**YOUR GOAL:** Write each entry again exactly as shown, but without the images it holds.
----------------
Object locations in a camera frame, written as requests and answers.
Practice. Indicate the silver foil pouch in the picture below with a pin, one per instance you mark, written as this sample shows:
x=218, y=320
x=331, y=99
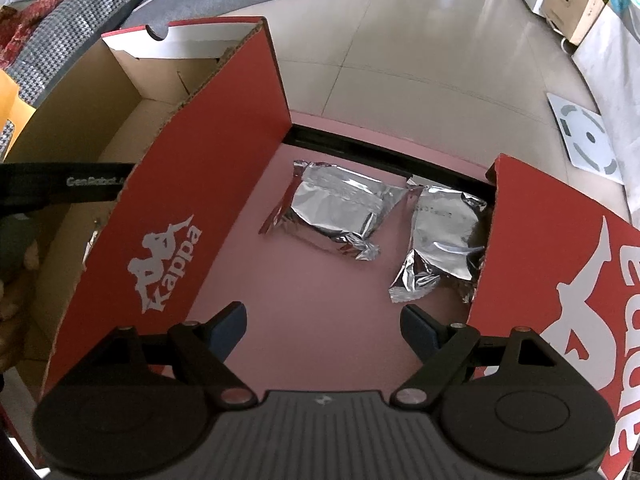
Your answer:
x=334, y=208
x=447, y=243

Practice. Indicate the white bathroom scale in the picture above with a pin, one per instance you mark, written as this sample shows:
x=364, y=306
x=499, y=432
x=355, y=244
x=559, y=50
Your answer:
x=586, y=141

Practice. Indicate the red Kappa box lid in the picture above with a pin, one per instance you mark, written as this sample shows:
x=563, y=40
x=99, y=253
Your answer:
x=562, y=264

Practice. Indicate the yellow plastic chair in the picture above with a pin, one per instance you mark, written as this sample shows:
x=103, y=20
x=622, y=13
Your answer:
x=13, y=110

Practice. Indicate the houndstooth sofa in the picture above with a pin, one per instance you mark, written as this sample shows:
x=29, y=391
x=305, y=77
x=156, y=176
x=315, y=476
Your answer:
x=60, y=40

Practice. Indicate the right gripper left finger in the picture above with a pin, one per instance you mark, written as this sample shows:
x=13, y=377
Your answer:
x=199, y=349

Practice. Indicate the white marble tv cabinet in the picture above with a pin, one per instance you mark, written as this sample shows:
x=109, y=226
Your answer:
x=608, y=58

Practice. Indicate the left hand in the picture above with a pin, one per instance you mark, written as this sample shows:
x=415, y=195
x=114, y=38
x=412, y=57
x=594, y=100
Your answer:
x=16, y=299

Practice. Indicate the red cardboard shoe box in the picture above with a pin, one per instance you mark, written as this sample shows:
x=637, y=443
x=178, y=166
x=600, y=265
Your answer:
x=200, y=113

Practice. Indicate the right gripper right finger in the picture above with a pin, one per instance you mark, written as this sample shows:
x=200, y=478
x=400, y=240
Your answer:
x=444, y=351

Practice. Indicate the pink lap desk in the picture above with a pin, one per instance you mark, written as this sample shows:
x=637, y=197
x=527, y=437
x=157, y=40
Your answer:
x=319, y=321

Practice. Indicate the red patterned blanket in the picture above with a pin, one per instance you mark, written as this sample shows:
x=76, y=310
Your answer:
x=18, y=25

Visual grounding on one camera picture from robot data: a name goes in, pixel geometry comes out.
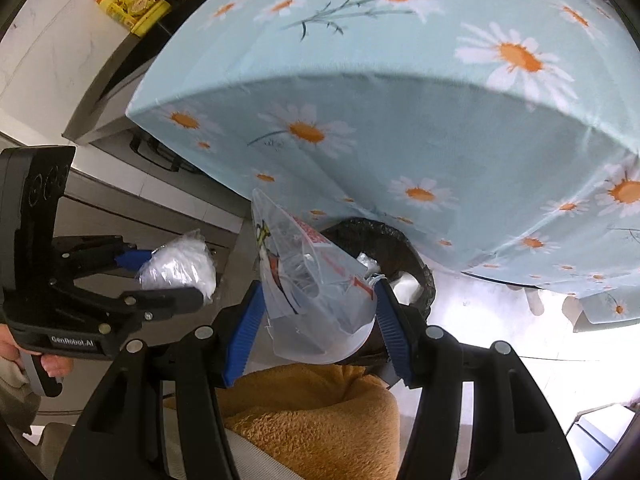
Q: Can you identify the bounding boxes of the white tissue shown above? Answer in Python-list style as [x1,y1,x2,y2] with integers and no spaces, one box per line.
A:
[137,230,217,304]

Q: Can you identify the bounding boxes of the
----------------
**ANSWER SECTION:**
Object locations in a camera frame, written as requests and answers.
Practice. Indicate the silver foil pouch in the picture below with a pin, one per instance you mark, written as this sample shows:
x=218, y=320
x=331, y=99
Your answer:
x=334, y=208
x=447, y=243

Practice. Indicate the white bathroom scale in the picture above with a pin, one per instance you mark, written as this sample shows:
x=364, y=306
x=499, y=432
x=355, y=244
x=559, y=50
Your answer:
x=586, y=141

Practice. Indicate the red Kappa box lid in the picture above with a pin, one per instance you mark, written as this sample shows:
x=563, y=40
x=99, y=253
Your answer:
x=562, y=264

Practice. Indicate the yellow plastic chair in the picture above with a pin, one per instance you mark, written as this sample shows:
x=103, y=20
x=622, y=13
Your answer:
x=13, y=110

Practice. Indicate the houndstooth sofa in the picture above with a pin, one per instance you mark, written as this sample shows:
x=29, y=391
x=305, y=77
x=156, y=176
x=315, y=476
Your answer:
x=60, y=40

Practice. Indicate the right gripper left finger in the picture above with a pin, one per instance you mark, written as this sample shows:
x=13, y=377
Your answer:
x=199, y=349

Practice. Indicate the white marble tv cabinet in the picture above with a pin, one per instance you mark, written as this sample shows:
x=109, y=226
Your answer:
x=608, y=58

Practice. Indicate the left hand in the picture above with a pin, one per instance you mark, written as this sample shows:
x=415, y=195
x=114, y=38
x=412, y=57
x=594, y=100
Your answer:
x=16, y=299

Practice. Indicate the red cardboard shoe box in the picture above with a pin, one per instance you mark, written as this sample shows:
x=637, y=443
x=178, y=166
x=600, y=265
Your answer:
x=200, y=113

Practice. Indicate the right gripper right finger in the picture above with a pin, one per instance you mark, written as this sample shows:
x=200, y=478
x=400, y=240
Your answer:
x=444, y=351

Practice. Indicate the pink lap desk in the picture above with a pin, one per instance you mark, written as this sample shows:
x=637, y=197
x=527, y=437
x=157, y=40
Your answer:
x=319, y=321

Practice. Indicate the red patterned blanket in the picture above with a pin, one per instance you mark, written as this sample shows:
x=76, y=310
Your answer:
x=18, y=25

Visual grounding on one camera picture from robot data: a name goes in, pixel geometry comes out.
Q: Can you identify the bounding boxes of the white tissue shown above? Answer in Python-list style as [x1,y1,x2,y2] with integers and no spaces, one box per line.
A:
[137,230,217,304]

Q: Can you identify the bounding boxes of the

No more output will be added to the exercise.